Quality Degradation Attack in Synthetic Data

Published: January 6, 2026 | arXiv ID: 2601.02947v1

By: Qinyi Liu , Dong Liu , Farhad Vadiee and more

Potential Business Impact:

Makes fake data safer from bad guys.

Business Areas:

Cloud Security Information Technology, Privacy and Security

Synthetic Data Generation (SDG) can be used to facilitate privacy-preserving data sharing. However, most existing research focuses on privacy attacks where the adversary is the recipient of the released synthetic data and attempts to infer sensitive information from it.
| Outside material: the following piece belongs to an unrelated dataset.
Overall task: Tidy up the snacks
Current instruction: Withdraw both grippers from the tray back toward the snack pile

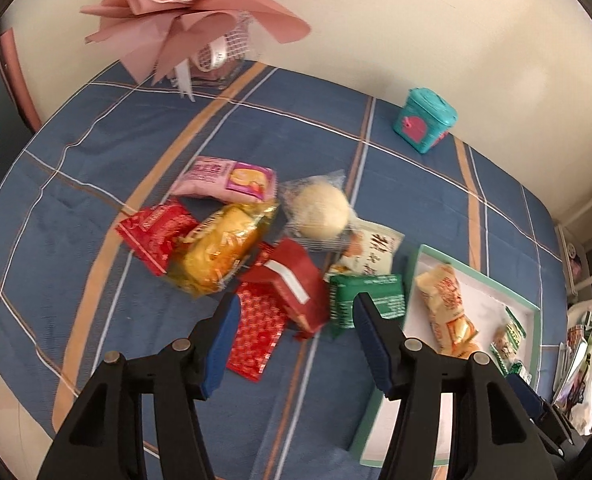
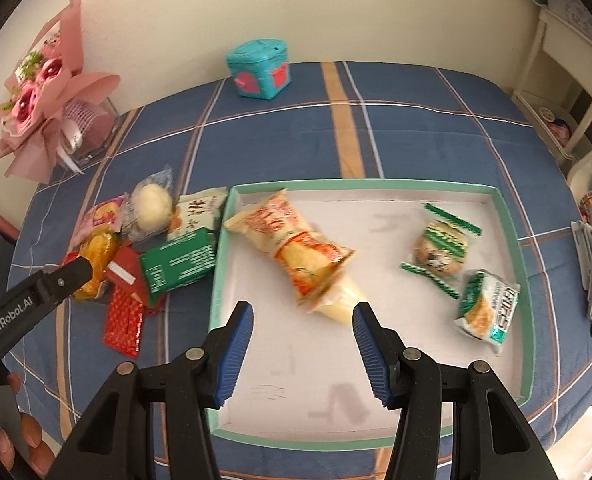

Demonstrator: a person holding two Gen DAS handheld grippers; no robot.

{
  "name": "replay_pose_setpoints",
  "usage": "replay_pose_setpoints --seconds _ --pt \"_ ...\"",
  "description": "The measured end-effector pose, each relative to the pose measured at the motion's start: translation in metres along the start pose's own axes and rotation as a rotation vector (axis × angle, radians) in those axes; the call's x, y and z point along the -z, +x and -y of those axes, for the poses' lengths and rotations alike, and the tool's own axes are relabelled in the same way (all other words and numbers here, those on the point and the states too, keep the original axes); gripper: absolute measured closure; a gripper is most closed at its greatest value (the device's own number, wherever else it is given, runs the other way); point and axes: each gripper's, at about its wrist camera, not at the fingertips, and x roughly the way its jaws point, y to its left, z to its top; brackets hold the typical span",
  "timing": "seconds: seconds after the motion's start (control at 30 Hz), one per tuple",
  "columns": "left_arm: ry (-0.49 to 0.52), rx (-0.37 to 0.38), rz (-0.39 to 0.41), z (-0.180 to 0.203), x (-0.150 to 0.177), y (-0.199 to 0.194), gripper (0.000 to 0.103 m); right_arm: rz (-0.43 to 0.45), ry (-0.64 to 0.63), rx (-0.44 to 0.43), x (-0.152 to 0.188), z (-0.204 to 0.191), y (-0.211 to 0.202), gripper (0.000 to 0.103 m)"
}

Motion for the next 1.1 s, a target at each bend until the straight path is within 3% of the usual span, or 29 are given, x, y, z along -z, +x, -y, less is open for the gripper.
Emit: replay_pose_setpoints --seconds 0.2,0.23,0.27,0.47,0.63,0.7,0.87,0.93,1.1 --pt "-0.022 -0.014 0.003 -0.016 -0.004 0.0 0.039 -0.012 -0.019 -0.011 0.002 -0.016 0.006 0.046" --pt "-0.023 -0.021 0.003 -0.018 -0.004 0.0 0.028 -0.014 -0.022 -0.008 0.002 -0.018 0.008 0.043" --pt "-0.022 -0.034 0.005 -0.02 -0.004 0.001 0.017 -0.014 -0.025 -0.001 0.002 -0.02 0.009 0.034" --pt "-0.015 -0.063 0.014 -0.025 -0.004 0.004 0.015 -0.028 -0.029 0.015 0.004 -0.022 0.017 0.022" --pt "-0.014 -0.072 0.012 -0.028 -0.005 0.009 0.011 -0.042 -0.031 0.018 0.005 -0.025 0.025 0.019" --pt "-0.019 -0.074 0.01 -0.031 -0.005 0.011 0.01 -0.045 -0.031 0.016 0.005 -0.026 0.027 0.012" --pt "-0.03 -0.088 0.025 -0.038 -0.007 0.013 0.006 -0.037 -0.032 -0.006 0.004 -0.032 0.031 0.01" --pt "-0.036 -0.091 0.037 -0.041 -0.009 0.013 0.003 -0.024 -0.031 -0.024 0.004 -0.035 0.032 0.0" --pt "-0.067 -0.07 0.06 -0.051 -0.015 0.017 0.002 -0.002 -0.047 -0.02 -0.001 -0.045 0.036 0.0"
This study investigates quality degradation attacks initiated by adversaries who possess access to the real dataset or control over the generation process, such as the data owner, the synthetic data provider, or potential intruders. We formalize a corresponding threat model and empirically evaluate the effectiveness of targeted manipulations of real data (e.g., label flipping and feature-importance-based interventions) on the quality of generated synthetic data. The results show that even small perturbations can substantially reduce downstream predictive performance and increase statistical divergence, exposing vulnerabilities within SDG pipelines. This study highlights the need to integrate integrity verification and robustness mechanisms, alongside privacy protection, to ensure the reliability and trustworthiness of synthetic data sharing frameworks.